Our model system was developed by “adapting” low NO expressing cell lines to increasing levels of NO donor. These “parent” cells were gradually exposed to high NO (HNO) levels, resulting in a new set of HNO cell lines. DETA-NONOate was selected as the NO donor for the adaptation process due to: a) its high level of free radical donation (two moles of NO per mole of DETA-NONOate), and relatively long half-life (approximately 24 h. at 37 °C and pH 7.4). During the adaptation process, the cell lines successfully withstood incremental increases of 25 μM DETA-NONOate. For each cell line, the adaptation endpoint was selected as the concentration in which the exogenous NO introduced to the cells was lethal to the parent cell lines. At this endpoint concentration, the HNO cells still grow robustly and are not morphologically altered from the original (untreated) parent cells. Six different parent/HNO cell line pairs have already been developed: one human lung adenocarcinoma cell line (A549) [186], one mouse lung adenocarcinoma (LP07) [186], and four human breast adenocarcinomas (T-47D, Hs578t, BT-20, and MCF-7) [187]. Ongoing work is focusing on extending this model to human head & neck, colon, prostate, and liver tumor cell lines.

While the A549 cells were adapted to DETA-NONOate (see Figure 3 below), the A549-HNO cell lines were also found to be resistant to other nitrogen-based free radical donors [186,187]. This suggests the A549-HNO cell line could have been generated by using any appropriate NO donor, and that the cells were adapted to the NO free radical, and not the donor per se [186,187].

Additionally, the lung and breast tumor HNO cell lines were exposed to various concentrations of hydrogen peroxide (H2O2), an oxygen-based free radical donor [186,187]. The HNO cell lines were more resistant to exposure than the corresponding parent cell lines (see Figure 4 as an example). These results show that the HNO cells are similarly resistant to oxygen-based free radicals.

The reported adaptation process resulted in major biological changes, between the parent and HNO cells despite the identical morphology between the two. HNO cancer cell lines exhibited more aggressive growth than did their corresponding parent cell lines under both normal and low-nutrient growth conditions [186,187].

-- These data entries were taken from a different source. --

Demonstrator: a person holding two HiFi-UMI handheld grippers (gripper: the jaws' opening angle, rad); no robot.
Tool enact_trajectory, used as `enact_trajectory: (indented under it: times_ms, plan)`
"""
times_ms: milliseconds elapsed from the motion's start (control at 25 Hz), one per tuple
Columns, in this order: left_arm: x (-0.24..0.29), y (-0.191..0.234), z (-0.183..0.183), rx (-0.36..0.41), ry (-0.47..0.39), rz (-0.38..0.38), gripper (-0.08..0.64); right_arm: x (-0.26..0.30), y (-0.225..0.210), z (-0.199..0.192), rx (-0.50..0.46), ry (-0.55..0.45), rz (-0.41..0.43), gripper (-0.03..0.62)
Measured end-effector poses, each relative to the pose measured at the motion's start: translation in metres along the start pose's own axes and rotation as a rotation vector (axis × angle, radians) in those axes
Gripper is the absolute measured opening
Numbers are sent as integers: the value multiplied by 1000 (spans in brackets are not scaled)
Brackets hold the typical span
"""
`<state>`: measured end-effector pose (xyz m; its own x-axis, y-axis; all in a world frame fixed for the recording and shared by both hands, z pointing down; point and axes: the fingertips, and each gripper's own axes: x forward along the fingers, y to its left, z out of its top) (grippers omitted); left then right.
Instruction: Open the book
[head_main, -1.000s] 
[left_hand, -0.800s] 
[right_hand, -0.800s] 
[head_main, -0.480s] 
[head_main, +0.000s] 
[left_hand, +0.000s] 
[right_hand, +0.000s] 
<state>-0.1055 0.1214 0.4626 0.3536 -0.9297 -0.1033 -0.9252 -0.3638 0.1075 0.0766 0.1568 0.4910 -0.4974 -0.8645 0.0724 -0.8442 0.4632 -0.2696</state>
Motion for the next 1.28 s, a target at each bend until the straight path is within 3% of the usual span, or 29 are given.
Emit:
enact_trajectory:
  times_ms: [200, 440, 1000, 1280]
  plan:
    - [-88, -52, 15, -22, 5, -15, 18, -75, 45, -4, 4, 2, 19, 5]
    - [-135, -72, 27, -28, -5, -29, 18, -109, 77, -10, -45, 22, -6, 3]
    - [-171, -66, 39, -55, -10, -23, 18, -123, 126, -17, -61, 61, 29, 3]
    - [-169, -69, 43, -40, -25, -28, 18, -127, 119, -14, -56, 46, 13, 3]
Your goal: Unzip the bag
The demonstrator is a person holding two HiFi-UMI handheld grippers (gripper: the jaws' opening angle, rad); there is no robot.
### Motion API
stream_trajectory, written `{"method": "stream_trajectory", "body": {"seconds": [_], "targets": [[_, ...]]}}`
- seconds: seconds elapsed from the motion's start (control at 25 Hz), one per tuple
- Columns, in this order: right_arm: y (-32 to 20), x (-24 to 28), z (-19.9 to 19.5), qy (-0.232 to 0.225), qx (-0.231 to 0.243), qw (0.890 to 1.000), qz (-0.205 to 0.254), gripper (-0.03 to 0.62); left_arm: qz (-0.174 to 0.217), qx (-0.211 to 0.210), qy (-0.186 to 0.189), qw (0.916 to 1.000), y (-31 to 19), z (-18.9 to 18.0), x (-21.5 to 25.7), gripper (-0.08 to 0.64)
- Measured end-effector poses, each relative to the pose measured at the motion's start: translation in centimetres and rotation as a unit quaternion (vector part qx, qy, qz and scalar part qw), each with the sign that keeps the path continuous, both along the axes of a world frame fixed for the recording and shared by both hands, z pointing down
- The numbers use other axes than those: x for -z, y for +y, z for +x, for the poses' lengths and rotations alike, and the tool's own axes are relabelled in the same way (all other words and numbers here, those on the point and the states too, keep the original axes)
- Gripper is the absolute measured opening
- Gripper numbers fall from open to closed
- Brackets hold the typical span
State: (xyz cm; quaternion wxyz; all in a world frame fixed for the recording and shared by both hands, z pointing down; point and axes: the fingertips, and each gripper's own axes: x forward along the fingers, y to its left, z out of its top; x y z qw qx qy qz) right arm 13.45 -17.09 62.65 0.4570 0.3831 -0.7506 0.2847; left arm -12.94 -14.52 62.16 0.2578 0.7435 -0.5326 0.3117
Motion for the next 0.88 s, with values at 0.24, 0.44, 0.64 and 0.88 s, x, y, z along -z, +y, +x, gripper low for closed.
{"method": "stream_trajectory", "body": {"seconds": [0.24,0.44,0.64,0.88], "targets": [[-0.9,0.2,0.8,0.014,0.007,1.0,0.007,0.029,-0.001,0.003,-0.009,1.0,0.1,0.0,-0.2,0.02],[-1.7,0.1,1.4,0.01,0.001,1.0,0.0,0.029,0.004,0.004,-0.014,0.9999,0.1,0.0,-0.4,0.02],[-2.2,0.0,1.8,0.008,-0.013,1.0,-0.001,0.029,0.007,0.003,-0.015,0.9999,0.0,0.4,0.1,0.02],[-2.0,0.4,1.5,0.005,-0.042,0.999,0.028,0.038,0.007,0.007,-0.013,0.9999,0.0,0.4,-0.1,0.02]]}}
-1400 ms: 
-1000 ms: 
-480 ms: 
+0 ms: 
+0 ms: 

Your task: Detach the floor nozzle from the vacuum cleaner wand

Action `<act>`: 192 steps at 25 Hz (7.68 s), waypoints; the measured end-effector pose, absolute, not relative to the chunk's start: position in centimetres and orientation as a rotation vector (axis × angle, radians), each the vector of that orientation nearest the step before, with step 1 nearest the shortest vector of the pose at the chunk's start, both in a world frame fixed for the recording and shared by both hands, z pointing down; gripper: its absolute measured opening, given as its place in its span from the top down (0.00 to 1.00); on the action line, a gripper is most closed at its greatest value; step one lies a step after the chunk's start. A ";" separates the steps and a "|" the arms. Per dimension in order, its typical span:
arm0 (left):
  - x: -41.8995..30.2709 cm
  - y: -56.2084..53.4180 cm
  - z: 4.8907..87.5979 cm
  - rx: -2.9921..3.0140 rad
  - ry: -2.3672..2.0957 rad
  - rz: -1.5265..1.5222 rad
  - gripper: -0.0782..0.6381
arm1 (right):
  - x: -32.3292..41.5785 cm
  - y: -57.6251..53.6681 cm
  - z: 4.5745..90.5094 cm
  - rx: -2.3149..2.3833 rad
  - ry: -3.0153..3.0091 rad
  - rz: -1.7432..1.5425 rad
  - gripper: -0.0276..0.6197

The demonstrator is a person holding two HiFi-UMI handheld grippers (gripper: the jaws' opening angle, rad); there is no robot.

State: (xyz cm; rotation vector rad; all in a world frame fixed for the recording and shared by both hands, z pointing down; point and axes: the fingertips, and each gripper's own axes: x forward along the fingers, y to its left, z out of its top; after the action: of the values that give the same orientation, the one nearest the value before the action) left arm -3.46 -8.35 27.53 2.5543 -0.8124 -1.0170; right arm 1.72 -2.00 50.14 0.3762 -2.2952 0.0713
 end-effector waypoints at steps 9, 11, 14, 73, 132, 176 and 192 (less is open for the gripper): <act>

The HNO adapted cell lines are comparable to aggressive, fast growing tumors growing in high NO environments, while the parent cell lines represent less aggressive, slower growing tumors existing in relatively lower NO environments. Furthermore, our adaptation process demonstrated that long-term NO exposure can alter slow growing, less resistant tumors, into faster growing and more resistant cancer cells [186,187]. The molecular mechanism for this parent-to-HNO transformation remains to be elucidated; however, high concentration levels of NO (above 1 μM) are known to increase nitrosative cellular stress, which interferes with DNA repair and inhibits zinc finger complexes [187189]. Our model system has proven that tumor cells are able to adapt to comparatively high NO concentrations, regardless of tumor origin or their histological type. Understanding the role of NO in tumor cells may in part lie with NO-mediated epigenetics.

As was discussed above, epigenetic alterations that involve aberrant DNA methylation of CpG sequences in genes is increasingly being recognized as a key mechanism involved in transcriptional silencing of genes in both disease states and, healthy ageing populations [65,82,190]. Our HNO-adapted cell line system provides a robust, in vitro model for the identification of novel genetic targets that are associated with antioxidant stress. We also have evidence that, relative to the MCF-7 breast cancer parent cells, the HNO adapted MCF-7 cells demonstrate a significant increase in hypermethylation of both HPP1 (70-fold increase) and APC (22-fold increase) tumor suppressor genes (see Figure 5 below).

6. Conclusion

Research of NO has evolved greatly over time. The protective/cytotoxic duality of NO, once in question, is now generally accepted. As such, current studies are now more intently focused on understanding the role of NO in cellular toxicity, particularly as it relates to tumor development and progression. The association between NOS and GST may be a key component of this story, given that over-expression of NOS (regardless of isotype) is often observed in parallel with the over-expression of GST (particularly GST-pi). As discussed above, these results are consistent across a number of different tumor types, suggesting that NO behavior may be more consistent across different tumor types than originally thought. Whether this commonality in NO behavior exists among different tumor types will become more apparent as research is further pursued in the field. The HNO cell line model system described above may prove to be a valuable tool for such studies. Similarly, work will continue in the area of NO and epigenetics. While epigenetic research is still in its infancy, it is already clear that NO may play an important role in a number of epigenetic functions, including DNA methylation, microRNAs, and histone modifications. Thus, while much is already known about the biological role of NO, even more has yet to be discovered.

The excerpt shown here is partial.